El Ministerio de Economía presentó un proyecto para reformar la ley de inocencia fiscal, vigente desde principios de año, ante la escasa adhesión de ahorristas. La iniciativa apunta a que los argentinos regularicen patrimonios no declarados.
La ley de inocencia fiscal, elaborada por el ministro de Economía, Luis Caputo, entró en vigencia a principios de año y no registró los resultados esperados. El Poder Ejecutivo presentó un proyecto ante el Congreso para modificarla, con el mismo objetivo de incentivar que los argentinos declaren el patrimonio que mantienen fuera del sistema financiero local.

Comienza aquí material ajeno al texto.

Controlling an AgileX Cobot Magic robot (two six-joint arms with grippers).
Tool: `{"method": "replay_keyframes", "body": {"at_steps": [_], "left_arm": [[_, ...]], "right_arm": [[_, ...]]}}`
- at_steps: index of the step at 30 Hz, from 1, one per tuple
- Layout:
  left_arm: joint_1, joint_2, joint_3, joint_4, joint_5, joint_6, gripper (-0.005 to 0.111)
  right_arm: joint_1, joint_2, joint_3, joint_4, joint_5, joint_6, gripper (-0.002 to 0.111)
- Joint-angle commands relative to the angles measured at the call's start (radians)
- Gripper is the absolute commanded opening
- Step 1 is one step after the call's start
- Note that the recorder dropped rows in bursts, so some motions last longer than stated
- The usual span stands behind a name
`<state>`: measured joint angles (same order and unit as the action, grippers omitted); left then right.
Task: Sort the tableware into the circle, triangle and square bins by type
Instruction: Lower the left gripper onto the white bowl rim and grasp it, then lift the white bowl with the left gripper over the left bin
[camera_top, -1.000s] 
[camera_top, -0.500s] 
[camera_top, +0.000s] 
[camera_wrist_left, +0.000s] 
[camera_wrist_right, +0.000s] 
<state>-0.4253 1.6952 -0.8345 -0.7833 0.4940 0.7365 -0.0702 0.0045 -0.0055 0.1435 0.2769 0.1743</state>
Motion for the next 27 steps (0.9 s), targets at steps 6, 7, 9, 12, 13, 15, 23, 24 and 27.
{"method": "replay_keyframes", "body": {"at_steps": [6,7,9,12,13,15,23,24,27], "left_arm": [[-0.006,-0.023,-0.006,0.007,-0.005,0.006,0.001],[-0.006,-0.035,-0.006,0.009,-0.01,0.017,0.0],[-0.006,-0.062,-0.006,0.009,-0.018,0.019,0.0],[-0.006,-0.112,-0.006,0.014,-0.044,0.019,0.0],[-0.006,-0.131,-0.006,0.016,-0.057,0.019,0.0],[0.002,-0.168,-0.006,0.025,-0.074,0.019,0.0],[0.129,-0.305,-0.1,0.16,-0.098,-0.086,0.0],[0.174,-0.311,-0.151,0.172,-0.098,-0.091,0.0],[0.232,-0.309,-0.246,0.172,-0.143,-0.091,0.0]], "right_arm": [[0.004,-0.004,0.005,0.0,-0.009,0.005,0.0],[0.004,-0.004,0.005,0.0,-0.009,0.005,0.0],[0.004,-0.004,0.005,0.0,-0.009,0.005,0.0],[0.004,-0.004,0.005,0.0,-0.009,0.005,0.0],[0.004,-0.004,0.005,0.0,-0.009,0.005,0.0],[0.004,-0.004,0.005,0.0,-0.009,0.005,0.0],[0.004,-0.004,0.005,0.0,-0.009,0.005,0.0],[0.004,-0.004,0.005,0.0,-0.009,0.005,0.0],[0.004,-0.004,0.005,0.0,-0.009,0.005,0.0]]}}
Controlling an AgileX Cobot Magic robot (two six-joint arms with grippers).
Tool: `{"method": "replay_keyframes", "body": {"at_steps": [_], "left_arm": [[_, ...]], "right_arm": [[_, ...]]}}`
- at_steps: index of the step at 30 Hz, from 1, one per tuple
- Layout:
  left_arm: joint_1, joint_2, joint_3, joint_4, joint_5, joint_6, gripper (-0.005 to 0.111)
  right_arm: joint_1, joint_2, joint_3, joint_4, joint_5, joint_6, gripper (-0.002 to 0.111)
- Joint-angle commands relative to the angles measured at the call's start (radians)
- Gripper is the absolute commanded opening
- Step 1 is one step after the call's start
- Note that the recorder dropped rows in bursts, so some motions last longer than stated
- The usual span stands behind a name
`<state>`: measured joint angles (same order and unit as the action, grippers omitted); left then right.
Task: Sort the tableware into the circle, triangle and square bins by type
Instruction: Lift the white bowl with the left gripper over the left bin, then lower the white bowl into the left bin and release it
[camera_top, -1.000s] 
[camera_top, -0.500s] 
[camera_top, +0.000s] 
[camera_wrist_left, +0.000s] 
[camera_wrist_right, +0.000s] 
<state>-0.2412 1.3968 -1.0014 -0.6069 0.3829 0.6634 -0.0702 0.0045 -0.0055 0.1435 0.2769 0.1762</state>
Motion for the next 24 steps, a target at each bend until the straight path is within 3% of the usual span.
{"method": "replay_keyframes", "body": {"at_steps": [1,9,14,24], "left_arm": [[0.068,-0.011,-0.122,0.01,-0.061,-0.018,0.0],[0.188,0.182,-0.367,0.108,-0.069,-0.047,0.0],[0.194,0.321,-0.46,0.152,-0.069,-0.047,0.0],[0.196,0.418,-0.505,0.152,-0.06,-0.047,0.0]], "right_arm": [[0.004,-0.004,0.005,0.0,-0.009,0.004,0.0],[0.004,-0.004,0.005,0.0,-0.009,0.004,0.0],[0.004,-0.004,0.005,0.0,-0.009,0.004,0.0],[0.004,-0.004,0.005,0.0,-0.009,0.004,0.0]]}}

“Tienen los dólares en sus casas, perdiendo plata, y el que más pierde es el país”, afirmó Caputo meses atrás. Según fuentes del sector, las entidades bancarias reportaron pocas operaciones vinculadas al blanqueo. La Casa Rosada estima que existen US$ 330 mil millones en fondos líquidos fuera del sistema financiero, de los cuales US$ 250 mil millones estarían dentro del país. Los depósitos registrados en el sistema ascienden a US$ 40 mil millones.
Los bancos exigen documentación respaldatoria a los interesados, conforme a los estándares internacionales de lucha contra el lavado de activos, y elevan alertas ante la Unidad de Información Financiera si las justificaciones no son convincentes. El jefe de Gabinete, Manuel Adorni, declaró en diciembre pasado: “Empleado que pide una documentación por fuera de la norma va a ser despedido”.
El directivo de una entidad financiera señaló que “aparte de Adorni y su esposa, casi nadie se adhirió”. Algunos actores del sector criticaron la falta de incentivo para sumarse al régimen, ya que los ahorristas no reciben una remuneración por los dólares ingresados. Los préstamos en dólares están limitados a quienes exportan, y la tasa de interés de los plazos fijos en moneda extranjera se mantiene baja.
Javier Bolzico, presidente de ADEBA, explicó que la tasa de transformación de depósitos en dólares a créditos es del 55%, frente al 85% en pesos. Esto se debe a restricciones legales para prestar divisas y otras cuestiones prudenciales. Bolzico sostuvo que “es necesario crear las condiciones de confianza y retorno para atraer el ahorro argentino que está fuera del sistema financiero formal”. Propuso dar más flexibilidad para ampliar los préstamos dolarizados, aunque solo a sectores productivos para evitar problemas ante una eventual mora.